Rede zur Aktuellen Stunde | Iran-Atomabkommen verteidigen – Kriegsgefahr abwenden

Frau Präsidentin! Liebe Kolleginnen und Kollegen! Zu meiner Vorrednerin möchte ich nur sagen: Mit plumper antiamerikanischer Polemik

(Klaus Ernst [DIE LINKE]: Mein Gott, ist das langweilig!)

werden wir die Krise mit Sicherheit nicht in den Griff bekommen.

(Beifall bei der CDU/CSU so wie bei Abgeordneten der FDP und des Abg. Martin Hebner [AfD])

Bemerkenswert ist ja, dass sich im Grunde die gesamte Welt – das hat sich auch in der UN-Resolution ausgedrückt – mit Blick auf das Ziel einig ist. Wir wollen den Iran – diplomatisch ausgedrückt – einhegen, insbesondere in Bezug auf seine vier aggressiven Handlungsweisen: den Plan, eine Bombe zu bauen; den Plan, Raketen zu entwickeln, die diese Bomben verschießen können, zum Beispiel nach Israel oder sogar nach Europa; die massive antiisraelische Propaganda, die der Iran regional, überregional und weltweit verbreitet; und nicht zuletzt die Förderung des Terrorismus des Iran im Jemen, in Syrien, im Irak, im Libanon, an der Grenze zu Israel, im Norden Israels und im Gazastreifen, wie wir es ganz massiv in den letzten Tagen erlebt haben. Wir sind uns in den Zielen einig. Aber es gibt seit der Diskussion um das Atomabkommen die nicht überwundene Meinungsverschiedenheit, was die richtige Strategie ist.

Auch schon zu Obamas Zeiten, der das Abkommen mit verhandelt, unterschrieben und befördert hat, hat es einen Streit darüber gegeben, ob der Iran durch die Wirtschaftssanktionen an einem Punkt sei, wo er zu wesentlich weiteren Zugeständnissen bereit sein müsste, als er das am Ende beim Abkommen gezeigt hat. Wir Europäer haben immer gesagt, dass wir bezweifeln, dass dieser Zustand erreicht ist. Wir glauben bis heute, dass letztlich andere in der Welt es im Zweifel gar nicht zulassen würden, dass es zu einer Art politischer Kapitulation des Iran gegenüber der amerikanischen Drohung kommt, weil zum Beispiel Russland und andere nicht zulassen würden, dass Iran in dieser Weise vorgeführt wird. Deswegen sagen wir: Diese massive Druck- und Drohtaktik, mit Wirtschaftssanktionen das Land auf die Flurplatten zu zwingen, wie man es bei der Marine sagen würde, wird nicht verfangen.
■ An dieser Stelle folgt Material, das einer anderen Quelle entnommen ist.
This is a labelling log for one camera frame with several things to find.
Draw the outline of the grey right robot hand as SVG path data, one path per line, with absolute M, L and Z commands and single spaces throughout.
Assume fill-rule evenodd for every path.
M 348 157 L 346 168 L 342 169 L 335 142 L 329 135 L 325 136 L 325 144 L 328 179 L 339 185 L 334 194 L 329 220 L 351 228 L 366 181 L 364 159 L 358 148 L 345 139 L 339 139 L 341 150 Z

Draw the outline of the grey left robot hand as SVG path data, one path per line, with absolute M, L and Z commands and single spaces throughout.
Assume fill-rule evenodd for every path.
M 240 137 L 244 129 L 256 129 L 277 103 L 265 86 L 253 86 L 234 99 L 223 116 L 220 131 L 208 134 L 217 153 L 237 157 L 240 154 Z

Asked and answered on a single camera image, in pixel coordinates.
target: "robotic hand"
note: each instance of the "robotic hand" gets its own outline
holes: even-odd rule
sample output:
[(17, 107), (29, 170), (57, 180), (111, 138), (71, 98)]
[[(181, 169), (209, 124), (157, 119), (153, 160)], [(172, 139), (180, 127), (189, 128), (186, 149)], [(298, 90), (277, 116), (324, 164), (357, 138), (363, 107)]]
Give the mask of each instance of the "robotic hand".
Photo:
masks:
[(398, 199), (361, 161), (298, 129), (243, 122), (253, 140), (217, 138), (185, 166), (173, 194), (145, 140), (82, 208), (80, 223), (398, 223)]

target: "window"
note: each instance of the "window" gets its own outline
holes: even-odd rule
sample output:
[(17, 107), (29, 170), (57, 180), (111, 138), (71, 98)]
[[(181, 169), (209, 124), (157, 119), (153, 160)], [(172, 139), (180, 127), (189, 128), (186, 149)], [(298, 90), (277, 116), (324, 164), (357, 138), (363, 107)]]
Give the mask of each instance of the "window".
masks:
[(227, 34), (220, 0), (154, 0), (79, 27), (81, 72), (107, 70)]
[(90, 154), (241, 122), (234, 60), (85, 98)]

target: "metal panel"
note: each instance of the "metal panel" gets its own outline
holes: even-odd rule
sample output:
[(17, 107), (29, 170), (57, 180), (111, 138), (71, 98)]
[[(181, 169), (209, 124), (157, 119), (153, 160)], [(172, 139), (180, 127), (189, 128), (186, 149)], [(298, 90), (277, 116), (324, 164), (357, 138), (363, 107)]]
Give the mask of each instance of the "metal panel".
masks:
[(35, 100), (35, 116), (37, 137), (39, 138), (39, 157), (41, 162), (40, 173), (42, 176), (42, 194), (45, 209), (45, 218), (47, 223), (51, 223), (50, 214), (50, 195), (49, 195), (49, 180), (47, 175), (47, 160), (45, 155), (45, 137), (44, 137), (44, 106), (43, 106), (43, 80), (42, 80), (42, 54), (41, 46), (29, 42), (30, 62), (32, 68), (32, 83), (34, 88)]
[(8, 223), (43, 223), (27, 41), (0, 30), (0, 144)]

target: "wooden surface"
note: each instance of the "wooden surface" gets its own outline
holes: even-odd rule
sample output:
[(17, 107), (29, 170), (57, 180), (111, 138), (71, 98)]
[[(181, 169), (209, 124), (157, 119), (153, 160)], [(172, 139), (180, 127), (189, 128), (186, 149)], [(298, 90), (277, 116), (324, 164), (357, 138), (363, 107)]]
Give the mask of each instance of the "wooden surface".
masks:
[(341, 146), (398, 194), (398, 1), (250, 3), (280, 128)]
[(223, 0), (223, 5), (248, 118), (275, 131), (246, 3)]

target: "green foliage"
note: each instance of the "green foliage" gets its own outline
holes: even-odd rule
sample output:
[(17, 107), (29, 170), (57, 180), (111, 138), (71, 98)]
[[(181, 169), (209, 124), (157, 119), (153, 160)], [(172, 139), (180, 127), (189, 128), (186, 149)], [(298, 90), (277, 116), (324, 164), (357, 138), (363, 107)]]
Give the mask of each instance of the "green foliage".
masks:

Deswegen haben wir gesagt: Wir gehen den Weg über dieses Abkommen.

Es gibt ein arabisches Sprichwort: Ein Vogel in der Hand ist besser als zehn Vögel auf dem Baum. – Viele fühlen sich erinnert an unser europäisches Sprichwort von dem Spatzen und der Taube. Wenn verschiedene Kulturen zur Beschreibung eines vergleichbaren Phänomens einen ähnlichen Sinnspruch haben, dann könnte man darüber nachdenken, ob vielleicht etwas daran ist. Ich glaube tatsächlich, dass wir uns mit Blick auf den JCPoA mehr erhofft haben. Wir haben gedacht, damit öffnen wir ein Stück weit die Türen des Iran für die Welt. Wir ani mieren die jungen Menschen im Iran, zu sehen , dass es noch etwas anderes gibt als Wächterrat und Mullahregime. Wir kommen in eine neue Dimension der Gespräche mit Blick auf die übrige aggressive Handlungsweise.
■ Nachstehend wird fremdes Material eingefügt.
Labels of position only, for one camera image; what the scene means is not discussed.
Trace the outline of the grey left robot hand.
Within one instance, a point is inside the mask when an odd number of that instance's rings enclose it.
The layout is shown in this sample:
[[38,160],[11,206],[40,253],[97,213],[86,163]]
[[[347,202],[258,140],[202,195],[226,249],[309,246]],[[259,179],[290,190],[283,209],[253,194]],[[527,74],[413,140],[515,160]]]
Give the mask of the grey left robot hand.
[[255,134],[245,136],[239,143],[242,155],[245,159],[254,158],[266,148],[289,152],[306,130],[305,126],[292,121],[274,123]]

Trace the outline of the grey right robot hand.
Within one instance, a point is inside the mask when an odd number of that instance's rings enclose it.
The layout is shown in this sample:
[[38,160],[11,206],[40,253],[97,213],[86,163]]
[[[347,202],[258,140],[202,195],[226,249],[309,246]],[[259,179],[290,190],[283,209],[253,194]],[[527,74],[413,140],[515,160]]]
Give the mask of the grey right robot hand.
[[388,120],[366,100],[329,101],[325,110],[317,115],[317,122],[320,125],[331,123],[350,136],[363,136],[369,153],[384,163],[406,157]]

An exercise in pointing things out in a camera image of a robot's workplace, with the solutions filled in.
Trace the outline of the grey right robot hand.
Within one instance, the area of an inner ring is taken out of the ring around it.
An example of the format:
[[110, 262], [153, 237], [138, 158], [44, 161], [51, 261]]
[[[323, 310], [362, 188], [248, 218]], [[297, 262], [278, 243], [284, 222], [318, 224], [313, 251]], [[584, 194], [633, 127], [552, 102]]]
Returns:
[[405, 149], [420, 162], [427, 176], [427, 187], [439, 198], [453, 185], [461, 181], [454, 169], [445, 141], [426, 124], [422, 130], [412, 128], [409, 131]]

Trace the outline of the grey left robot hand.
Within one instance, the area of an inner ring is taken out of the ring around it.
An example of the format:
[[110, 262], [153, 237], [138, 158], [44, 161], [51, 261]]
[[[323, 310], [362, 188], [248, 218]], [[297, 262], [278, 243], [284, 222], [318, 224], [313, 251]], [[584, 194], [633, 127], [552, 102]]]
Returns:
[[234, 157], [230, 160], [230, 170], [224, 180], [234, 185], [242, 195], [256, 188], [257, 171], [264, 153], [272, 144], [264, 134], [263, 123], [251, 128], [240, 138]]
Das hat sich leider alles nicht erfüllt. Dennoch: Im Blick auf das Ziel der Verhinderung der atomaren Bewaffnung hat uns das Abkommen tatsächlich ein Stück weiter gebracht, als es vorher der Fall war. Die massive Kritik, die ich an der amerikanischen Regierung übe, ist, dass die amerikanische Regierung – das ist im Übrigen in der Handelspolitik auch nicht anders –, dass der amerikanische Präsident Dinge, die er auf der Habenseite hat, zum Beispiel ein solches Abkommen und entsprechende Handelsvereinbarungen, riskiert, ohne diese Lücke tatsächlich mit einer besseren Alternative füllen zu können. Es ist ein ungeheures Vabanquespiel, darauf zu setzen, dass man vielleicht in der Zukunft mehr erreicht, als man heute in der Hand hat, und es vor diesem Hintergrund leichtfertig aufzugeben.
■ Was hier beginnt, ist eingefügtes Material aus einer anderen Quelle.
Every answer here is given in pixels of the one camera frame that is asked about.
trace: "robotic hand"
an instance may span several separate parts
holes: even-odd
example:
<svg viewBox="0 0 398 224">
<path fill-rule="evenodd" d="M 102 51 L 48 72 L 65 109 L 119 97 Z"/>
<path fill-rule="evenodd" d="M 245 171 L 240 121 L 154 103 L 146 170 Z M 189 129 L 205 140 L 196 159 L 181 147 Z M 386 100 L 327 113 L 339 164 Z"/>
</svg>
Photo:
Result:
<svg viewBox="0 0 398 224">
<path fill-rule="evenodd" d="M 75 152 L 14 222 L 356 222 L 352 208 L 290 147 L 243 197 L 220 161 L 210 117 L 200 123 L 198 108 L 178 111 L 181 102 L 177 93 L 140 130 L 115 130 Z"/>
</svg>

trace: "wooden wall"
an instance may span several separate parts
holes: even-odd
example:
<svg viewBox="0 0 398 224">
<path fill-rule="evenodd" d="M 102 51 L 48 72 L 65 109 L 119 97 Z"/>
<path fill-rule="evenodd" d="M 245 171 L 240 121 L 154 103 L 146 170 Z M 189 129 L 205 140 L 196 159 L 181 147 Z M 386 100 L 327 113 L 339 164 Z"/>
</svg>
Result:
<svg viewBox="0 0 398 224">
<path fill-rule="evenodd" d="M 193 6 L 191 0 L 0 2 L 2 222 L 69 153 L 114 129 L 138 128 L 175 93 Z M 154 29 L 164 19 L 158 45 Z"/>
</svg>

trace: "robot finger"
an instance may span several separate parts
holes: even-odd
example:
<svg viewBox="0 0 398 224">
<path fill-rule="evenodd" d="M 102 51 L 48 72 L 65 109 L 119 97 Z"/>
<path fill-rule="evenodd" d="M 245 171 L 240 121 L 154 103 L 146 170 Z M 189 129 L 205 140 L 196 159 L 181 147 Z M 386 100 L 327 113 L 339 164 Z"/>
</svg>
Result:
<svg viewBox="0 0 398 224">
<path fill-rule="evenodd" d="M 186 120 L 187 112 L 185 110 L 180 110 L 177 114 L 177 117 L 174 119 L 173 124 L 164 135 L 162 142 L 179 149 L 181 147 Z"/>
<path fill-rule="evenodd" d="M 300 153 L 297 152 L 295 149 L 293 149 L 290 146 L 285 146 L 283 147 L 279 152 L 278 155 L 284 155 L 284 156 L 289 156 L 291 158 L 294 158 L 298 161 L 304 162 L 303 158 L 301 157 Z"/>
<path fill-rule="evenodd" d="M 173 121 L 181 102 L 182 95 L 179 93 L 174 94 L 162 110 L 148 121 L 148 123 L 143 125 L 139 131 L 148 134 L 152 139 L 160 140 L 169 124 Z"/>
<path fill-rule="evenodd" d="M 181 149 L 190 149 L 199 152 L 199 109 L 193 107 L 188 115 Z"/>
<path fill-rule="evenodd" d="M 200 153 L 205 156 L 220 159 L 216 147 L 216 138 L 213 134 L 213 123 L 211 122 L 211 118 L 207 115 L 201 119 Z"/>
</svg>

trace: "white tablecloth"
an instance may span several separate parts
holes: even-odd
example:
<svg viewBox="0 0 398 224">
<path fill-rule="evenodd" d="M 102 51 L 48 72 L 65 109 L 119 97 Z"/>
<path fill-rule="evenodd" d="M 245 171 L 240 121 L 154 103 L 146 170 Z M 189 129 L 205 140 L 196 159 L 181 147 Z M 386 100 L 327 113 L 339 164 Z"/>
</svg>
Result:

Ich finde, es ist die neue Dimension in der amerikanischen Politik, dass das überlegte, besonnene, kluge Vorgehen ersetzt wird durch dieses eruptive Vorgehen. Man könnte fast sagen, er hat Schumpeters zerstörerischen kreativen Prozess falsch verstanden. Man muss schon wissen, was man am Ende wie neu bauen will, wenn man etwas aufgibt oder einreißt. Diesen Eindruck haben wir leider nicht.

Deswegen sind wir in einer ausgesprochen schwierigen Situation. Ich finde, dass der Bundesaußenminister und die Bundesregierung auf europäischer Ebene eine gute Politik vertreten und mit durchgesetzt haben. Ich habe allerdings auch meinen Zweifel, ob wir tatsächlich eine Chance haben, das Abkommen zu erhalten. Aber dieses Abkommen, dieser Spatz in der Hand, ist besser als die Taube auf dem Dach.

Wenn man mit israelischen Wissenschaftlern, ehemaligen Generalen, Think-Tank-Experten hinter den Kulissen spricht, hört man sogar aus israelischen Mündern: Na ja, wir würden uns mit Blick auf den Iran natürlich etwas anderes vorstellen. Aber das Abkommen ist besser als nichts. – Deswegen sollten wir alles versuchen, die Amerikaner doch noch zum Umdenken zu bewegen.

Herzlichen Dank.

(Beifall bei der CDU/CSU sowie bei Abgeordneten der SPD)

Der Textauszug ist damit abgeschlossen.